Records to use ::
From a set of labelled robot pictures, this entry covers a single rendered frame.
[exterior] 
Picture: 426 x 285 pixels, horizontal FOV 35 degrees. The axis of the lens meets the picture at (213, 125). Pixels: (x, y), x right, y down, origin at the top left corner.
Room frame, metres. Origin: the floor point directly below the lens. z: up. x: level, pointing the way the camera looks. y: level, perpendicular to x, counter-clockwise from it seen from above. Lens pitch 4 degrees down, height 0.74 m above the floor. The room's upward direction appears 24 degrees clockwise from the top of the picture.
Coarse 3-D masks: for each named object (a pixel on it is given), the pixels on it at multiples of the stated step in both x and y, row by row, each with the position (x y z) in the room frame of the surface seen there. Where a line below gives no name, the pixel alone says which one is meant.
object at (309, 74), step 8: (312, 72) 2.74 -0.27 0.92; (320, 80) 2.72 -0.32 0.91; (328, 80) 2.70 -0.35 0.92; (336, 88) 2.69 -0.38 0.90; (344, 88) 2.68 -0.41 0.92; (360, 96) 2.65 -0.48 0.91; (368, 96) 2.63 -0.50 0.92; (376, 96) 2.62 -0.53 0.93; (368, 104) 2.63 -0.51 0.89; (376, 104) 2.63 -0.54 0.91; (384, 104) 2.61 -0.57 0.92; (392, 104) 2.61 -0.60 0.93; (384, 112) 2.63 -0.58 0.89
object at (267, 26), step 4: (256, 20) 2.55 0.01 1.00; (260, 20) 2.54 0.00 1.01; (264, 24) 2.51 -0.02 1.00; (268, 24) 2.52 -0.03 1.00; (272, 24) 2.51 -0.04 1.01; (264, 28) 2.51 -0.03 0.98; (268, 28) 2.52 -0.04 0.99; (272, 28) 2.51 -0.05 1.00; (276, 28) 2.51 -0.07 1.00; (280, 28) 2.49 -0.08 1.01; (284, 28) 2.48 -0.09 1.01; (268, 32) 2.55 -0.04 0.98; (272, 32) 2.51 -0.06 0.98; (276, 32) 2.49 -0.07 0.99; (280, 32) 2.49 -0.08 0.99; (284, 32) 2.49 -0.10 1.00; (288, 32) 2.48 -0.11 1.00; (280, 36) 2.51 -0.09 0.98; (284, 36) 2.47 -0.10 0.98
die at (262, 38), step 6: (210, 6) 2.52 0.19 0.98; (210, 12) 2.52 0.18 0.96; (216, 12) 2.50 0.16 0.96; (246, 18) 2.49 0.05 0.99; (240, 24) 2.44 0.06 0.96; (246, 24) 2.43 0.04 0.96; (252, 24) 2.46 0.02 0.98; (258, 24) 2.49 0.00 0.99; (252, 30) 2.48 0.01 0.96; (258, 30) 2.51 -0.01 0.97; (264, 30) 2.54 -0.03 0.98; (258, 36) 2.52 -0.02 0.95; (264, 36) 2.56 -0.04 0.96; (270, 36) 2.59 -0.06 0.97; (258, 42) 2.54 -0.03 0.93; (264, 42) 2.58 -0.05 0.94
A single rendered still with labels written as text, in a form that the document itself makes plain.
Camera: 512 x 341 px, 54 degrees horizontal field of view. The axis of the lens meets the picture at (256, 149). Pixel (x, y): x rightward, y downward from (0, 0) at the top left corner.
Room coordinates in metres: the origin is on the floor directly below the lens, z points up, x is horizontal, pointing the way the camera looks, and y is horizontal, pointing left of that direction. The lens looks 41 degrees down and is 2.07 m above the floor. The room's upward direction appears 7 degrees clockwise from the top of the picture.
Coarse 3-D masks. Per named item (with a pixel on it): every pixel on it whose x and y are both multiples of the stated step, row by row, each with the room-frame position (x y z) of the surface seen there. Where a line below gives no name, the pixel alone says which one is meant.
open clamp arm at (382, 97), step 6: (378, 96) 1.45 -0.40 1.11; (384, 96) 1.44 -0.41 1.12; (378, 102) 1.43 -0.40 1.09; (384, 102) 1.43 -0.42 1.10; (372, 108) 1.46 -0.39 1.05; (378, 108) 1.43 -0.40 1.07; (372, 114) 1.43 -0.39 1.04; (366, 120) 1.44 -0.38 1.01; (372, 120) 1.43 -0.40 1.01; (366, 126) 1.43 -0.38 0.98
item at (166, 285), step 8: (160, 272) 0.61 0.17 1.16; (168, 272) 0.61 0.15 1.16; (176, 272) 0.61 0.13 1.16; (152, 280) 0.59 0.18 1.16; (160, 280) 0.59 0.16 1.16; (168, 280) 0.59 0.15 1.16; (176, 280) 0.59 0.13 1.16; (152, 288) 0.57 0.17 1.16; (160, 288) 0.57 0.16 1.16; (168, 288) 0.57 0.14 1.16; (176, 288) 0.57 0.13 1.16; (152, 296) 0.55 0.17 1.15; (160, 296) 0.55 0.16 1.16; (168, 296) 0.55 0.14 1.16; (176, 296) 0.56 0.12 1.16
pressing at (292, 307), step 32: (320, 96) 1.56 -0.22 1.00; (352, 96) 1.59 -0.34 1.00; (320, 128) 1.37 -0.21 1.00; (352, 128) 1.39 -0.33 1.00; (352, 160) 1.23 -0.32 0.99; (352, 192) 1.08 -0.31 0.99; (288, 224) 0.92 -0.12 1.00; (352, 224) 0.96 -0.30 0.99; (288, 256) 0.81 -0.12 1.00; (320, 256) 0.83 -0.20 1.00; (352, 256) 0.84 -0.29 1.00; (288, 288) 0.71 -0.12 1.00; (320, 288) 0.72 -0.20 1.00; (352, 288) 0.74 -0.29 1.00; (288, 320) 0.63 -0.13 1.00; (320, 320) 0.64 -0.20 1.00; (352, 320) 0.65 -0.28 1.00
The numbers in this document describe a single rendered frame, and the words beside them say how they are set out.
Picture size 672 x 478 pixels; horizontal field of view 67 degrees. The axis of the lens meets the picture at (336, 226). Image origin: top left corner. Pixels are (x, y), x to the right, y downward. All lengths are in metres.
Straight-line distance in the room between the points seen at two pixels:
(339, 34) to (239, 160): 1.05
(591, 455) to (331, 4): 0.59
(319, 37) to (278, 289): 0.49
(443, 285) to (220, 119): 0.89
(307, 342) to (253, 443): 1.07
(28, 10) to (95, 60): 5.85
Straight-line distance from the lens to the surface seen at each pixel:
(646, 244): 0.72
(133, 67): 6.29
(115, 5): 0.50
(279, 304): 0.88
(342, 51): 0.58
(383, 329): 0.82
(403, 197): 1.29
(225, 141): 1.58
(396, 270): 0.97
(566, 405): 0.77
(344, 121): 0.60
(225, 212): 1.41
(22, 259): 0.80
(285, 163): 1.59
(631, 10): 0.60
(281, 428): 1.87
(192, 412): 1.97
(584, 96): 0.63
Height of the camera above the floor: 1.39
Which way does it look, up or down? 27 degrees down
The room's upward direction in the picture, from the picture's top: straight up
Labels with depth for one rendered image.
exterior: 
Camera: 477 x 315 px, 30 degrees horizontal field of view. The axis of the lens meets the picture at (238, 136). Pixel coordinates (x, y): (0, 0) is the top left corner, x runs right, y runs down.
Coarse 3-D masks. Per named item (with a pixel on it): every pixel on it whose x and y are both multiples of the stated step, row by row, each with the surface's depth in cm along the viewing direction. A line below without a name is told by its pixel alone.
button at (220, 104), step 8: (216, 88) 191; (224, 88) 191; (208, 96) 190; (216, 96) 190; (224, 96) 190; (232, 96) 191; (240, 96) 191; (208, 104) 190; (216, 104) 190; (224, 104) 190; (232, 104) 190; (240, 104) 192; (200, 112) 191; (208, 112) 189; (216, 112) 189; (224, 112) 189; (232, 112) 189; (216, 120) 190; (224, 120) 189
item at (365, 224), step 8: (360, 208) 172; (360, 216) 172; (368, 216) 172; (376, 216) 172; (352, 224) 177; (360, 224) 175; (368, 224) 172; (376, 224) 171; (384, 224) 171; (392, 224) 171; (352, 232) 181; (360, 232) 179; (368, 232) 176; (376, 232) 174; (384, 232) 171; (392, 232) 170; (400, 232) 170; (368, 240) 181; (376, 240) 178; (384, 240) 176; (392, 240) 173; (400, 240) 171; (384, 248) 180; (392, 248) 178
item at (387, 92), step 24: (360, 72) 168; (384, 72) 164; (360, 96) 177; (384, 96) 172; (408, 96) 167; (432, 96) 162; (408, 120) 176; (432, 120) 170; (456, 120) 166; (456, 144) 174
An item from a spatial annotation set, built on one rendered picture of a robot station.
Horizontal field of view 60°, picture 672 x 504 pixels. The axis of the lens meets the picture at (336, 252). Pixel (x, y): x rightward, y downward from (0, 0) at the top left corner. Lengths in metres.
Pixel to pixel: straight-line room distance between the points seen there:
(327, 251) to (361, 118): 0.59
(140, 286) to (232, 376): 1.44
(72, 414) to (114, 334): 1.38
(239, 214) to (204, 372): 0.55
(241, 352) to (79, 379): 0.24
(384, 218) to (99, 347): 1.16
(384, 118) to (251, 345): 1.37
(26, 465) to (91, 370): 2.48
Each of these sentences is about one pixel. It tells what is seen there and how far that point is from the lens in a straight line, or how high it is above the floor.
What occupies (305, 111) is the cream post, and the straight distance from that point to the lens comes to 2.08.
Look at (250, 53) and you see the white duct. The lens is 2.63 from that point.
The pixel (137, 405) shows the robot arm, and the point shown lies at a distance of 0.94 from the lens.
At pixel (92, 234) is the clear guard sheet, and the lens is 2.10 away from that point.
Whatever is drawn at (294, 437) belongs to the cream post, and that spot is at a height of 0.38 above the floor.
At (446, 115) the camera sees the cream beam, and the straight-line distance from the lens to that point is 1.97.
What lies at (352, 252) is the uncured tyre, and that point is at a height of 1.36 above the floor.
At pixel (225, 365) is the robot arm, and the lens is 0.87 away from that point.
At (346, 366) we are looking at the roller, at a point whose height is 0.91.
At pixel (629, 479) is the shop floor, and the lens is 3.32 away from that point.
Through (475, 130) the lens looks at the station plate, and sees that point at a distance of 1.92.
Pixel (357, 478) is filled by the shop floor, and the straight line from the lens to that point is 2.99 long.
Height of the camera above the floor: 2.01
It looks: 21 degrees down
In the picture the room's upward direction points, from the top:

Exercise description :: Scan the data above. Return every line with "depth" in it.

Completed task ::
Labels with depth for one rendered image.
Coarse 3-D masks. Per named item (with a pixel on it): every pixel on it whose x and y are both multiples of the stated step, row by row, each with the surface's depth in cm along the viewing direction. A line below without a name is told by its pixel alone.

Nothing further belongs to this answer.